I’d be completely on board for a set of terms that boils down to identifying ONLY people who have the relevant gametes to contribute to a fertility clinic.
As I put it in a previous comment, maybe you missed my "magnum opus"?
https://medium.com/@steersmann/reality-and-illusion-being-vs-identifying-as-77f9618b17c7
So, in consequence and relative to which, one might tentatively suggest a couple of hyphenated words — based on Latin for some extra pizzazz — to cover all of those bases, to create a set of exhaustive categories, to name them for some as yet unspecified “adaptive or pragmatic purpose”, to wit: parit-ova (produces ova); sperma-facit (produces sperm); and, for the sake of completeness and to remove any possible “wiggle-room”, nec-non-parit-ova-genituram (produces neither ova nor sperm). In addition, since it is more or less a given that the process of sex is, by definition and by common understanding, fundamental to and itself the process of biological reproduction, we might also assert that those first two categories are or can be called the two sexes by virtue of being the only categories of those able to take part in reproduction.
But if those definitions were adopted, how long do you think it would be before someone came up with a name for "adult human parit-ova"? And laws to segregate people based on membership in those new categories? And before there was a cachet attached to the word that the transloonies would seek to usurp?
But I can tell you firsthand that 99% of everyone does not want ‘male or female’ to be that set of terms, many to the point of deep insult at the suggestion. Even with animals, we call a boy dog whose puppy makers were removed “neutered male,” not “ex-male” or “sexless” etc.
So WHAT if they're "offended"? See Stephen Fry's "pithy" comment thereon, and a quote of Jonathan Rauch:
https://www.goodreads.com/quotes/706825-it-s-now-very-common-to-hear-people-say-i-m-rather
“Those who claim to be hurt by words must be led to expect nothing as compensation. Otherwise, once they learn they can get something by claiming to be hurt, they will go into the business of being offended.”
https://www.goodreads.com/quotes/5539805-those-who-claim-to-be-hurt-by-words-must-be
But see my recent comment on how there might be some marginal justification for phrases like "female child" as long as it's clearly understood that prepubescent children are sexless.
And I’m still in the dark as to its utility.
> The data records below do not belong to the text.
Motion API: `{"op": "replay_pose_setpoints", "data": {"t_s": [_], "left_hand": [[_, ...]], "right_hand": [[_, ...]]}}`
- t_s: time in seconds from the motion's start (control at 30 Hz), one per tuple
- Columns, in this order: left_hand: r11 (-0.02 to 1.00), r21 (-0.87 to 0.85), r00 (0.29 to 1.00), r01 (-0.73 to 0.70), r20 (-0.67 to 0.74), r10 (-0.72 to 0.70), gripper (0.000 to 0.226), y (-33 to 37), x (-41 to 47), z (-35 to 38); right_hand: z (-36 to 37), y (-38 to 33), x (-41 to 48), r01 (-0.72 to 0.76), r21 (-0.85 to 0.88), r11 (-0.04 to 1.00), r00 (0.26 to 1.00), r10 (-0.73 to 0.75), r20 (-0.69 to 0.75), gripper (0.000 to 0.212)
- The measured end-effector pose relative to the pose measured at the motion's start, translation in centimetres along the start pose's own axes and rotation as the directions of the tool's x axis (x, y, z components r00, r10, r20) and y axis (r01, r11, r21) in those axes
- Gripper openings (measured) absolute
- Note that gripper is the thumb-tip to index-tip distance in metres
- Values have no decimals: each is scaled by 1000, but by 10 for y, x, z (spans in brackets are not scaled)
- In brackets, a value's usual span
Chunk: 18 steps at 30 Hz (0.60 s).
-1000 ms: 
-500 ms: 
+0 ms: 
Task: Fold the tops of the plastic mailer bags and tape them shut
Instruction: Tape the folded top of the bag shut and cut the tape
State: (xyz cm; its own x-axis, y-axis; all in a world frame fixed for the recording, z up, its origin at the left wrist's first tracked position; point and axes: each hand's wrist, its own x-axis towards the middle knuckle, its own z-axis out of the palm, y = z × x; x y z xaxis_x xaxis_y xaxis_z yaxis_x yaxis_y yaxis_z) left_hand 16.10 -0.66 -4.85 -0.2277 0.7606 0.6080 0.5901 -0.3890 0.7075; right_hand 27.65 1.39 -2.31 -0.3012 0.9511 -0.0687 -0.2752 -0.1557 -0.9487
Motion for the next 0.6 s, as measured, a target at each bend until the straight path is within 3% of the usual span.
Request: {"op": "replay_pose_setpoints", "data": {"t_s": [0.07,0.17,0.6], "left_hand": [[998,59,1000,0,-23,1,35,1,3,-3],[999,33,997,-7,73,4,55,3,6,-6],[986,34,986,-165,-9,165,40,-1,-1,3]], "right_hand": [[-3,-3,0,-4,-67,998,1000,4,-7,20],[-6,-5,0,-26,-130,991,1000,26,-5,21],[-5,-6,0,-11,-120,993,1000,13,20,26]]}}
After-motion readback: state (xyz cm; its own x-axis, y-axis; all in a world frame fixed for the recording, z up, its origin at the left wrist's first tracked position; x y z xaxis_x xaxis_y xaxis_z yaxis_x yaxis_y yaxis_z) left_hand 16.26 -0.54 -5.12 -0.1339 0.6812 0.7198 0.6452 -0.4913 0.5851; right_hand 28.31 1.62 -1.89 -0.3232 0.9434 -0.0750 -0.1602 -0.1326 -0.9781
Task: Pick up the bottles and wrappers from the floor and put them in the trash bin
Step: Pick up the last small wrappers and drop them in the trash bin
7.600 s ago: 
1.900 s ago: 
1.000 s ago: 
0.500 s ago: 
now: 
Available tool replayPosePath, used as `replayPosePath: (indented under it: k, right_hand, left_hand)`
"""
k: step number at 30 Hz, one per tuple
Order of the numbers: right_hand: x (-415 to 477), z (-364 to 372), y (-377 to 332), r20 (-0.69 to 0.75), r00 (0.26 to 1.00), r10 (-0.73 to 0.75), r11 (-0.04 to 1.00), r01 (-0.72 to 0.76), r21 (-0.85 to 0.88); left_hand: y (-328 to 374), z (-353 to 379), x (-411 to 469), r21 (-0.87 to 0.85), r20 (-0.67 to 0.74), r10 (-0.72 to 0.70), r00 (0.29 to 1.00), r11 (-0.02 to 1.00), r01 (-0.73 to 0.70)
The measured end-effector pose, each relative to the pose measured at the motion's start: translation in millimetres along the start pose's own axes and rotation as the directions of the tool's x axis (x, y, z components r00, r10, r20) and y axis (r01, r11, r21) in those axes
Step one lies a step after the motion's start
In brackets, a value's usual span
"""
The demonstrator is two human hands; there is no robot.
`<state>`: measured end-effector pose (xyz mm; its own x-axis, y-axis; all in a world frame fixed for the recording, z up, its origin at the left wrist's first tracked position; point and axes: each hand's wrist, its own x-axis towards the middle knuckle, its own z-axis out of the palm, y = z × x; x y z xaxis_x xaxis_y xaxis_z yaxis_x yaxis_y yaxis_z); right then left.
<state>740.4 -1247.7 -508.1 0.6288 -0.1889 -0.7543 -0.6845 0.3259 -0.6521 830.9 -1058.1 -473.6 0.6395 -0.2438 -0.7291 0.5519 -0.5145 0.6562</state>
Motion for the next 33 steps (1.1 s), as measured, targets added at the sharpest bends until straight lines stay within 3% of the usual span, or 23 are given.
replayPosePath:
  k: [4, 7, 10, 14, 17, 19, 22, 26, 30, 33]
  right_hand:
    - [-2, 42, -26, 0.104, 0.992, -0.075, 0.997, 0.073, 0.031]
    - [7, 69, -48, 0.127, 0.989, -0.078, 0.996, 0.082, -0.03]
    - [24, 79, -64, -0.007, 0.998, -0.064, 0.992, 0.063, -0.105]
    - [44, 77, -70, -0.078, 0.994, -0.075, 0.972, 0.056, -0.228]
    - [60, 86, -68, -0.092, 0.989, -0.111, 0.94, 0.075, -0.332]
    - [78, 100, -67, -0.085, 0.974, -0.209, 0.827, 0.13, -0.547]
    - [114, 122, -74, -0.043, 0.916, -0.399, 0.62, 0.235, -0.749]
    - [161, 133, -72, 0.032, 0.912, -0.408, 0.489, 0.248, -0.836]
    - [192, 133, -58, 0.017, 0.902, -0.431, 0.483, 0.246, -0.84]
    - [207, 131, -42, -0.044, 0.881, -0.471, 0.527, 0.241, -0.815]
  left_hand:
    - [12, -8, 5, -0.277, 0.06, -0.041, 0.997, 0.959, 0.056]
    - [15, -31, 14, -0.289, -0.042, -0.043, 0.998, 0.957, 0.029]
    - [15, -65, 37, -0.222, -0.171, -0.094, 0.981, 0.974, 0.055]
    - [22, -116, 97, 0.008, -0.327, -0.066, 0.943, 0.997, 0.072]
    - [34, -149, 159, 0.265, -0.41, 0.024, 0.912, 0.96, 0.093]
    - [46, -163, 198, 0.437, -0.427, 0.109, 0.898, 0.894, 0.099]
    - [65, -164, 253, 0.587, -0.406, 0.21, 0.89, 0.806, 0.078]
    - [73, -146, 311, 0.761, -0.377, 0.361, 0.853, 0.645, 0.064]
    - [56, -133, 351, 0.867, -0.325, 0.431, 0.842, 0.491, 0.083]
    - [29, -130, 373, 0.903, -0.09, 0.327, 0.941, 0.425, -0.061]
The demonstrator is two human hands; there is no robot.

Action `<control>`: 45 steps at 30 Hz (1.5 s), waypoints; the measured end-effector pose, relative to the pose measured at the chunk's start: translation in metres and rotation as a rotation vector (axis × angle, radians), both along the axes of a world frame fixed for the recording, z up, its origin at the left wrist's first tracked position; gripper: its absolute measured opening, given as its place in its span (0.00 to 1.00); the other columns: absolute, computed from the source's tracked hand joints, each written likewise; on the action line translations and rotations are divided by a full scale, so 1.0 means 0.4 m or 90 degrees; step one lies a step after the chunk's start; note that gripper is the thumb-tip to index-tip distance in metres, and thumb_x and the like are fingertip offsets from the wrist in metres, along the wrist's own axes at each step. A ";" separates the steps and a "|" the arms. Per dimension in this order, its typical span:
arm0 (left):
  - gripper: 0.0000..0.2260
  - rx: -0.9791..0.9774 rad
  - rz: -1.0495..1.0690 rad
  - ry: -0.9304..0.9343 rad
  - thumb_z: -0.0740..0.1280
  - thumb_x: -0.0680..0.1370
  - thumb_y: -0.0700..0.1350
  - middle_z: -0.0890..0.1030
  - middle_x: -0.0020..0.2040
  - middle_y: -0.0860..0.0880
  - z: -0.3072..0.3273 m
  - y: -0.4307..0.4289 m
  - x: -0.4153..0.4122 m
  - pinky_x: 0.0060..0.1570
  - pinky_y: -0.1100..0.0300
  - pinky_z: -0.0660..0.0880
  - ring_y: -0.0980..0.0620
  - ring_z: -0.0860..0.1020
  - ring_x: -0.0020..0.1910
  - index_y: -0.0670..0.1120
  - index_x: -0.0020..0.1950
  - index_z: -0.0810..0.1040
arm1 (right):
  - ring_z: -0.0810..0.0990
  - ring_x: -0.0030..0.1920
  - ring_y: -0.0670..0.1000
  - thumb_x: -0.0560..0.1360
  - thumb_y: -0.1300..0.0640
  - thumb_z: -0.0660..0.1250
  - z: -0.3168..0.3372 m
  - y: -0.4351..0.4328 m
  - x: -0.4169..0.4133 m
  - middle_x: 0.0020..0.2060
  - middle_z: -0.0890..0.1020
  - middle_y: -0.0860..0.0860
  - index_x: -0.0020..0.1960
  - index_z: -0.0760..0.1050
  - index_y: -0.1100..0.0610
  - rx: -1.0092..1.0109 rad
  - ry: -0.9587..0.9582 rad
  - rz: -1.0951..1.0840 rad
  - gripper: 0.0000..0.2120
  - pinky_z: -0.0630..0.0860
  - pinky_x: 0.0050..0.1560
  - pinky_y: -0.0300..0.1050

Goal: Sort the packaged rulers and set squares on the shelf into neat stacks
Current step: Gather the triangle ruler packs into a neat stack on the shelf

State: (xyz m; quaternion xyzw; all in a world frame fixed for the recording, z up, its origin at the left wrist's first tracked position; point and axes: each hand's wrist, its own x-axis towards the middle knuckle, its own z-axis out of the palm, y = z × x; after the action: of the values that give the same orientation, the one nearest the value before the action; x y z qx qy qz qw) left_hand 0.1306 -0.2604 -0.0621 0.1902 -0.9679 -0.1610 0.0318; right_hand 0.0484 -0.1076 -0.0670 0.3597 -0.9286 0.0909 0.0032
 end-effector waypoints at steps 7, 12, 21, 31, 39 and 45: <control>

Is it just the first set of terms in a group of many, which will be able to clearly identify various situations of anatomy or behaviour?
The crux of the whole transgender "contretemps

" is that transloonie nutcases and their "useful/useless idiots" are bastardizing and corrupting the language to the point that no one has a clue what anyone means by the terms "sex" and "gender" anymore. See this generally quite good essay on the topic by Andy Lewis at the Quackometer:
https://www.quackometer.net/blog/2021/07/on-the-sex-deracination-gambit.html
The biological definitions for the sexes seem the only way of separating wheat and chaff, drawing a line in the sand, calling a spade an *******!

rolleyes

shovel, letting the chips fall where they may. To coin a phrase or two ...
Sorting out which people have active gametes of whichever type has been the lowest hanging fruit of the Other Issues Going On, for a while, I think. That’s not the complicated part of any question.
Don't think so - sorting out what we mean by "male" and "female" looks like Job One. We can't deal with that "complicated part" if we can't agree on the definitions for those terms, particularly when those parts hinge, unwisely or not, on those definitions.
But somewhat more broadly, a great deal of justification to argue - as I've done - that transgenderism is really only a symptom, not the "disease" itself:
https://randomminds.substack.com/p/a-forbidden-conversation-about-gender/comment/8691460
Some justification to argue, as "biologist" Colin Wright's Substack title suggests, that transgenderism may well constitute "Reality's Last Stand".